ATLANTA — The Cubs strode off the field slowly as the Braves converged in shallow left field to celebrate their walk-off win, fireworks bursting overhead.
The Cubs lost 6-5 in 10 innings Wednesday, one night after a heartbreaking 7-6 loss in which they blew a six-run lead. The Cubs (82-76) handed the third National League wild-card spot to the Marlins (82-76), who split a doubleheader against the Mets. The Marlins hold the tiebreaker over the Cubs.
An extra-inning game that stayed relatively low-scoring through regulation was surprising as the Cubs took on the best power-hitting team in MLB. But that’s how it played out.
“Whenever I see a great team like this, I actually look at it as inspirational,” Cubs president of baseball operations Jed Hoyer said before the game. “It’s like, OK, that’s the standard. That’s the best team in baseball right now. And to get where you want to go, that’s where you have to get.’ There’s no point in not realizing that. Right now, they are the best team. I don’t think anyone would argue with that. And to beat them over the long haul, you’ve got to be better than that, and that’s a good standard to have.”
The Cubs took a 3-1 lead in the third. By the time Cubs starter Jameson Taillon jogged out to the mound in the seventh to face the heart of the Braves’ order, he’d only allowed one run, back in the first inning on Ozzie Albies’ homer.

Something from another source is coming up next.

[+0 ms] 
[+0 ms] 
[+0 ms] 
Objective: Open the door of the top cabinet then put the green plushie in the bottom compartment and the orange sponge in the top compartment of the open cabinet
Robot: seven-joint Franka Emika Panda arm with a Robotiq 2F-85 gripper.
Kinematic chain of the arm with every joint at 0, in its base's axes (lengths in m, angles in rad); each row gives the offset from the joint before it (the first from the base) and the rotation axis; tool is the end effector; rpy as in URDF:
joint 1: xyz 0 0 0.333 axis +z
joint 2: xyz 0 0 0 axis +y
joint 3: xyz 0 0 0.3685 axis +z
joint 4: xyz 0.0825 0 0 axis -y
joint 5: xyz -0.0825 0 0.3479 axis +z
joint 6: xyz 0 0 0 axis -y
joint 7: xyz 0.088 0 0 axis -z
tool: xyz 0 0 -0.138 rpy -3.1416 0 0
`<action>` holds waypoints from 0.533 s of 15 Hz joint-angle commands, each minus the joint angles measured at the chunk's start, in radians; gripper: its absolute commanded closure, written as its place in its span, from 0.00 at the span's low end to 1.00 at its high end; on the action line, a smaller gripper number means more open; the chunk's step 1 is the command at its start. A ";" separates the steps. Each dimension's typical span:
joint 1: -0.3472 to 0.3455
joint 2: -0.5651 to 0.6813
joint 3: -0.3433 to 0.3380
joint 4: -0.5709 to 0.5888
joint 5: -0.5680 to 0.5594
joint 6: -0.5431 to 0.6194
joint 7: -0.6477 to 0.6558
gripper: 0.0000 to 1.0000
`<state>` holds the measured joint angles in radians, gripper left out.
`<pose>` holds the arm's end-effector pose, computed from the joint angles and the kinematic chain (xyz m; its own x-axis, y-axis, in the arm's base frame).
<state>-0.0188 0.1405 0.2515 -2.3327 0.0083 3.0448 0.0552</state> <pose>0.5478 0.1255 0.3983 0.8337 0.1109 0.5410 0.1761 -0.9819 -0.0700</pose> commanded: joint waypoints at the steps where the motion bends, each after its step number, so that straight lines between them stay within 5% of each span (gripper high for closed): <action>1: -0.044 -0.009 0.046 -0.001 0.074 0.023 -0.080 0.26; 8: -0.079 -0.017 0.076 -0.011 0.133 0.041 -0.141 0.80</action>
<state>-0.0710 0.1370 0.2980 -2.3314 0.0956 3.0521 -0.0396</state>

Taillon walked Austin Riley to open the seventh, then induced Matt Olson to hit a grounder, but it found a hole in the left side of the infield.

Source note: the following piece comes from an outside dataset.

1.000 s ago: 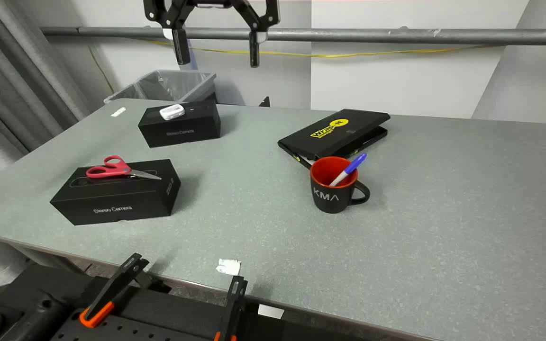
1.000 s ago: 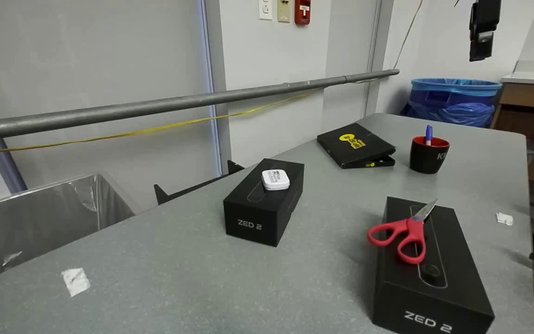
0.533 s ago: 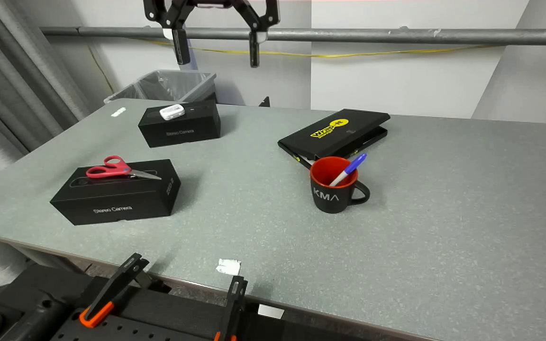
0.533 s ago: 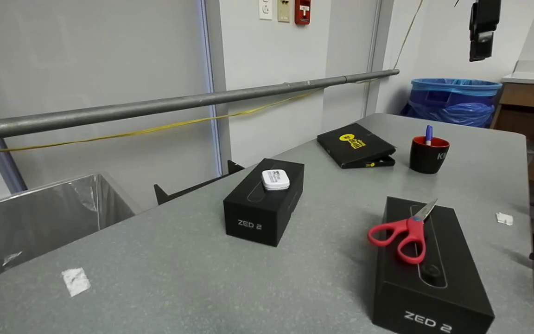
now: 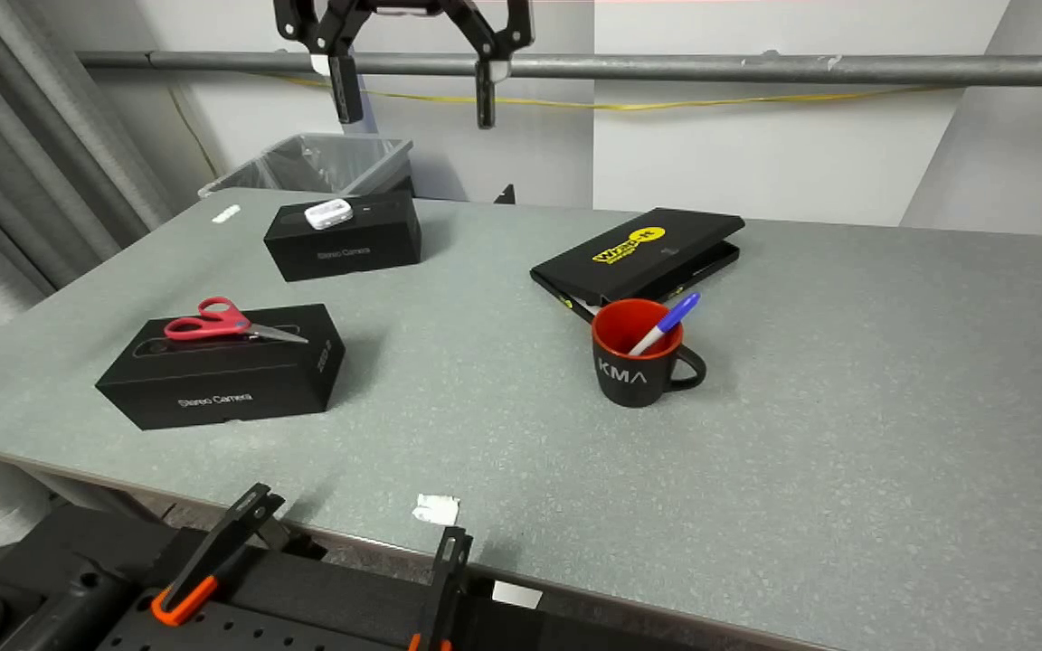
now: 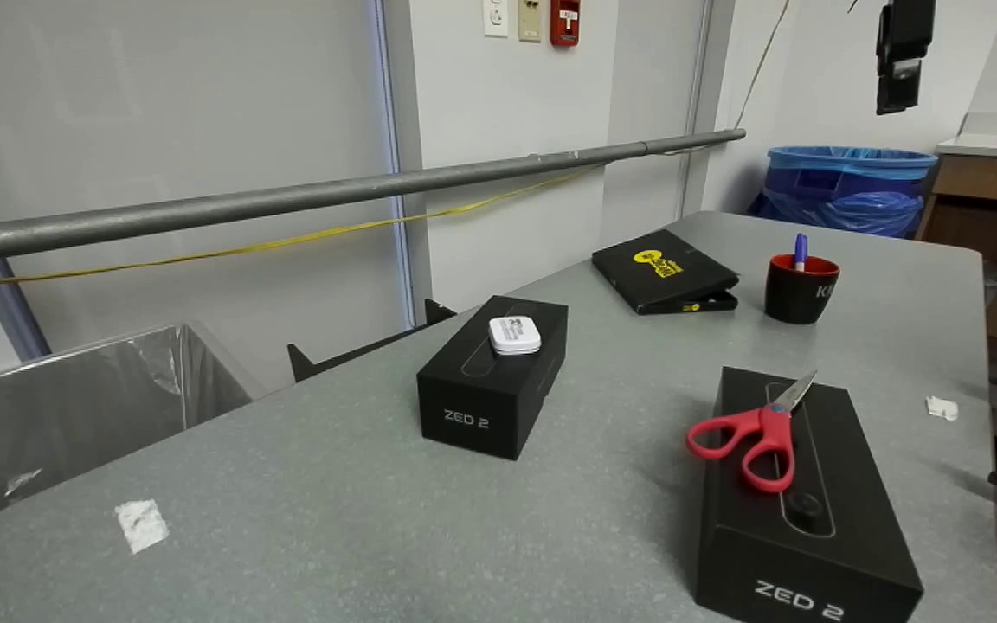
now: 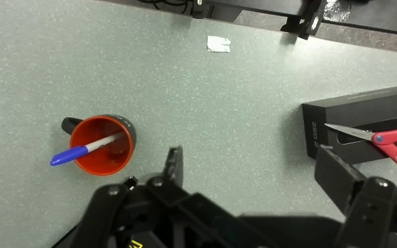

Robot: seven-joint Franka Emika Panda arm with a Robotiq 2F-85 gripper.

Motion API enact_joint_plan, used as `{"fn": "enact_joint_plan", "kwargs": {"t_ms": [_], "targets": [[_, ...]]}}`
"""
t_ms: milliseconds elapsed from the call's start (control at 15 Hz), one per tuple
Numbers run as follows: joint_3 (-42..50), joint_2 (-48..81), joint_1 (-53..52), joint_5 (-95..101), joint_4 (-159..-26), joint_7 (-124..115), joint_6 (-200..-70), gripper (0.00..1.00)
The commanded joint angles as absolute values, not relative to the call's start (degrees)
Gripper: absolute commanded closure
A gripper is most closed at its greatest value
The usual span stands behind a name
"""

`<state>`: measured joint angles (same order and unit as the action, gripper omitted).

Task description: Remove the marker from the mug and put it on the counter

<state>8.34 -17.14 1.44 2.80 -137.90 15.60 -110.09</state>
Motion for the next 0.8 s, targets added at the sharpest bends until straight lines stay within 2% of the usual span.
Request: {"fn": "enact_joint_plan", "kwargs": {"t_ms": [0, 600, 733], "targets": [[7.56, -16.85, 2.43, 3.25, -138.19, 14.52, -111.84, 0.0], [11.91, -7.4, 10.62, 4.7, -138.87, 4.25, -134.84, 0.0], [12.87, -4.21, 12.57, 5.97, -138.14, 1.42, -136.4, 0.0]]}}
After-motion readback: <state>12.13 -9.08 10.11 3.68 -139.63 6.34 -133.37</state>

Marcell Ozuna, who’s listed at 6-1 but seems to be much taller than that, stepped up to the plate with runners on first and third. With a 3-2 count, Taillon located a cutter in the corner of the strike zone, low and outside. Ozuna hit it on the ground to second baseman Nico Hoerner, who fielded it cleanly. But then Hoerner skied his flip to second base over shortstop Dansby Swanson. Riley scored, and Olson and Ozuna were safe at second and first.
Left-hander Drew Smyly took over for Taillon, retiring the next three batters in order.
The Braves tied the game the next inning, with high-leverage reliever Julian Merryweather on the mound, with a couple of grounders that again found holes.
After Ronald Acuña Jr. reached first on a sharp grounder just out of Hoerner’s reach, he stole second. The MLB steals leader likely would have been safe either way, but catcher Yan Gomes yanked the throw in between second and third.
Then Albies hit a single through the right side of the infield. Right fielder Suzuki made a perfect two-hop throw home, but Acuna beat it.
The Cubs re-took the lead in the ninth. With runners on first and second, Gomes dropped a bloop single into shallow right field, scoring Swanson and moving pinch runner Pete-Crow Armstrong to third.
Cubs reliever Mark Leiter Jr. came in for the save in his first appearance in a week. He got Olson to pop out to second, but Ozuna hit a towering home run to left field to tie it. Then Michael Harris II dropped a short fly ball in front of a diving Crow-Armstrong in center field for a double.
Side-armer Jose Cuas replaced Leiter with one out. Two groundouts later, the teams were heading to extra innings.
In the 10th, Hoerner moved Mike Tauchman, the automatic runner, to third on a line out to right field. Then Ian Happ hit a sacrifice fly into the right-center gap — almost causing a collision between Harris, the center fielder, and Acuna, the right fielder — to seize a one-run lead.
Cubs rookie Daniel Palencia took the mound in the 10th. Acuna hit an RBI single and then swiped his 70th bag of the season. He pulled the base out of the ground as a congratulatory video played. Then Albies drove him in for the walk-off victory.